穩健經驗貝氏權重線性回歸模型

Abstract

Ghosh et al. (2022)利用適當的阿爾法概似函數推導出符合指數收斂的穩健貝氏偽後驗分配，以確保參數估計不受數據中離群值的影響。然而，當我們試圖將Ghosh et al. (2022)的結果，應用在階層貝氏線性回歸模型時，我們發現參數估計的計算量過於巨大。因此在階層貝氏模型的框架下，我們推導出穩健經驗貝氏模型，將其應用到權重線性回歸。藉由權重來達到模型的穩健，此權重來自Ghosh and Basu (2013)線性回歸模型的最小密度功率散度估計方法。此穩健模型有效降低參數估計的計算量，同時達到估計的穩健性。最後，本文也展示該穩健方法在數據模擬上的表現。

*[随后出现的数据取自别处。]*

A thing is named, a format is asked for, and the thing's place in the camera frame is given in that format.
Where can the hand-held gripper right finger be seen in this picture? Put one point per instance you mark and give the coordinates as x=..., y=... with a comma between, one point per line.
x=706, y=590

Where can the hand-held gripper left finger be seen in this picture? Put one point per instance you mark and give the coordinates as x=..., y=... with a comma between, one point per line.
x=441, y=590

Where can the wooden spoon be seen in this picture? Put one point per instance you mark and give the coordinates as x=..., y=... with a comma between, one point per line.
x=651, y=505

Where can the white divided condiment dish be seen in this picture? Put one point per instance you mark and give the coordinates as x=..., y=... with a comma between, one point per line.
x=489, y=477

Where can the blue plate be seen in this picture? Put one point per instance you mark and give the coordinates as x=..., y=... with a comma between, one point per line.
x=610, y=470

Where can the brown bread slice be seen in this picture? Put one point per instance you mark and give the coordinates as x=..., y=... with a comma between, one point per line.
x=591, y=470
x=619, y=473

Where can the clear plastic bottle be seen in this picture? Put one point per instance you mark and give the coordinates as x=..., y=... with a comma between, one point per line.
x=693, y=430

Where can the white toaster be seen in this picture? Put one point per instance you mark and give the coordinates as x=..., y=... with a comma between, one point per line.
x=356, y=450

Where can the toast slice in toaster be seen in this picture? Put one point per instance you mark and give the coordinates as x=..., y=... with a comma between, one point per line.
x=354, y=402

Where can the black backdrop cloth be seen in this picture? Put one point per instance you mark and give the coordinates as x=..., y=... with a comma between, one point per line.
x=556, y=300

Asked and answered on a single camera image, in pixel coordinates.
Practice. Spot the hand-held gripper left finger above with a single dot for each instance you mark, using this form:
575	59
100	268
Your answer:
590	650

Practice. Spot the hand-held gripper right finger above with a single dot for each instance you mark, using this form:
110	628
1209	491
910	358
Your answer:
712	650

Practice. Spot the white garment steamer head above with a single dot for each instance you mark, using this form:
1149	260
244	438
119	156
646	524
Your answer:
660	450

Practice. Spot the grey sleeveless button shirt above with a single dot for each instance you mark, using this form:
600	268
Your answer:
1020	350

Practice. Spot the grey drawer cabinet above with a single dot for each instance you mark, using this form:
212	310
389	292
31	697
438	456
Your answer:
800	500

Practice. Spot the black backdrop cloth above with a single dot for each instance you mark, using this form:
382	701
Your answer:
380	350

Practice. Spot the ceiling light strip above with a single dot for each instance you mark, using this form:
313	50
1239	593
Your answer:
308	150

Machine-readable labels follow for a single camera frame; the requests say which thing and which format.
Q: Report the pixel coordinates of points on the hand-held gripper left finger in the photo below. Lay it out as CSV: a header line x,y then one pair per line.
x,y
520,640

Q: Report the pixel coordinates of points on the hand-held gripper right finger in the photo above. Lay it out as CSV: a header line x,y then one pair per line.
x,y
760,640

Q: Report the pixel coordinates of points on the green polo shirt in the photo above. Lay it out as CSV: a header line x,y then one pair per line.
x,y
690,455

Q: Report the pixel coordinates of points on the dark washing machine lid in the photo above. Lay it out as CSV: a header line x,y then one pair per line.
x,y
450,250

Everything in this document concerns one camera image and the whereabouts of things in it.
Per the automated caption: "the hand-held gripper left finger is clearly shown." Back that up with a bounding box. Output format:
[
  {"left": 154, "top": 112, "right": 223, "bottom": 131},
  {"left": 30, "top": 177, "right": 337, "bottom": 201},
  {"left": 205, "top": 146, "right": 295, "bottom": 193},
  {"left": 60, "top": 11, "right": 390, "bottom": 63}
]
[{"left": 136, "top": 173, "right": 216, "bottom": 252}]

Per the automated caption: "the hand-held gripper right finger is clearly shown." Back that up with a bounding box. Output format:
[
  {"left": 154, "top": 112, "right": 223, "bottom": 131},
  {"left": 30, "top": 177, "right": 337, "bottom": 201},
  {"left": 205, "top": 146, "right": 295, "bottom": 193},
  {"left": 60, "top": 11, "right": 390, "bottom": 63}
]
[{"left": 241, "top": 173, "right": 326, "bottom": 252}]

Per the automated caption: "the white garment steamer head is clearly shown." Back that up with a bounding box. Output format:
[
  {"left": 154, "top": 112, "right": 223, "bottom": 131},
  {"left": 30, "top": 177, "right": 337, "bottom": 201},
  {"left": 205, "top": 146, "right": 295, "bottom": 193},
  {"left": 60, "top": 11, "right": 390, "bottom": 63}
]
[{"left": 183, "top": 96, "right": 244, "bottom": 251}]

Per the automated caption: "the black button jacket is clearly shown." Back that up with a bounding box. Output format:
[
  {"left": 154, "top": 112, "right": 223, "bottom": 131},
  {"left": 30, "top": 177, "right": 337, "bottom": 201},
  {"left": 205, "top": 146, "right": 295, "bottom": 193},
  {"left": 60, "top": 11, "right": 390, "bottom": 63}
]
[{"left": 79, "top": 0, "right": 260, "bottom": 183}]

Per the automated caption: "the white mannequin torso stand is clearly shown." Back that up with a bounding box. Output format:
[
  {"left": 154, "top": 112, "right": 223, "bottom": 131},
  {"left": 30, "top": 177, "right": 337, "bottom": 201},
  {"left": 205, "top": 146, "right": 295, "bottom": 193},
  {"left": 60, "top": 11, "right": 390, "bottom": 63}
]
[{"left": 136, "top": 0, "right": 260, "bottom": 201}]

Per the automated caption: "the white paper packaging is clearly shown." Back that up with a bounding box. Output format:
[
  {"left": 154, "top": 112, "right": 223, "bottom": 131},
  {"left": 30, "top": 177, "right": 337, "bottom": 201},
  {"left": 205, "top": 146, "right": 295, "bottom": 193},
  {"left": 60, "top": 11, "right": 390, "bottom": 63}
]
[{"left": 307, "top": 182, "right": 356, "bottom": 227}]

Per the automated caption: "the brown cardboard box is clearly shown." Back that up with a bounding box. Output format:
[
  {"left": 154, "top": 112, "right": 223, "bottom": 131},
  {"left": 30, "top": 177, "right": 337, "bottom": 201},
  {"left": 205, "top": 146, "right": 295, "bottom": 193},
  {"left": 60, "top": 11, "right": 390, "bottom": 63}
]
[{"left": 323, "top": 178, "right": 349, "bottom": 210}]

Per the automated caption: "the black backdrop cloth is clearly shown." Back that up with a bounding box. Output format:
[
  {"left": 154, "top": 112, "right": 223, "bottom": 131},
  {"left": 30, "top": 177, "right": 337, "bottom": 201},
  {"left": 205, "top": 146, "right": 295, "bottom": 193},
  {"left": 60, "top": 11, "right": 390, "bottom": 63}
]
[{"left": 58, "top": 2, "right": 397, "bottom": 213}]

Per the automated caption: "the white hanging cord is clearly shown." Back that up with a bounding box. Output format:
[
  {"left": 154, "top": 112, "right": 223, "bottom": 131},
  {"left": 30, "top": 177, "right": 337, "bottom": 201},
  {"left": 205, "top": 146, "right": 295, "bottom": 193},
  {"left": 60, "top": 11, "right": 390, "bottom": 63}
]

Basu et al. (1998) proposed a minimum divergence method, based on the density with a single index on its power, to derive a robust estimate and has been widely applied. Ghosh and Basu (2013) further extended the minimum density power divergence method in the linear regression model. Ghosh et al. (2022) proposed a pseudo-posterior Bayesian estimate by equipping the Bayes framework with the density power divergence. However, we observe that the pseudo-posterior Bayesian estimate can hardly be extended to the hierarchical Bayes model due to lack of conjugated priors and thus requires huge computation loading. Here, we introduce a robust empirical Bayesian model by assigning weights on each individual data, where the weights are derived from the minimum density power divergence method. We apply it to the Bayesian linear regression model and use the weights derived in the linear regression model proposed by Ghosh and Basu (2013). The introduction of weights allows us to achieve robustness for the Bayesian estimates. This approach could reduce the computation loading and improve the robustness in estimating the parameters. In the end, we also demonstrate the performance of the robust method in a simulation study.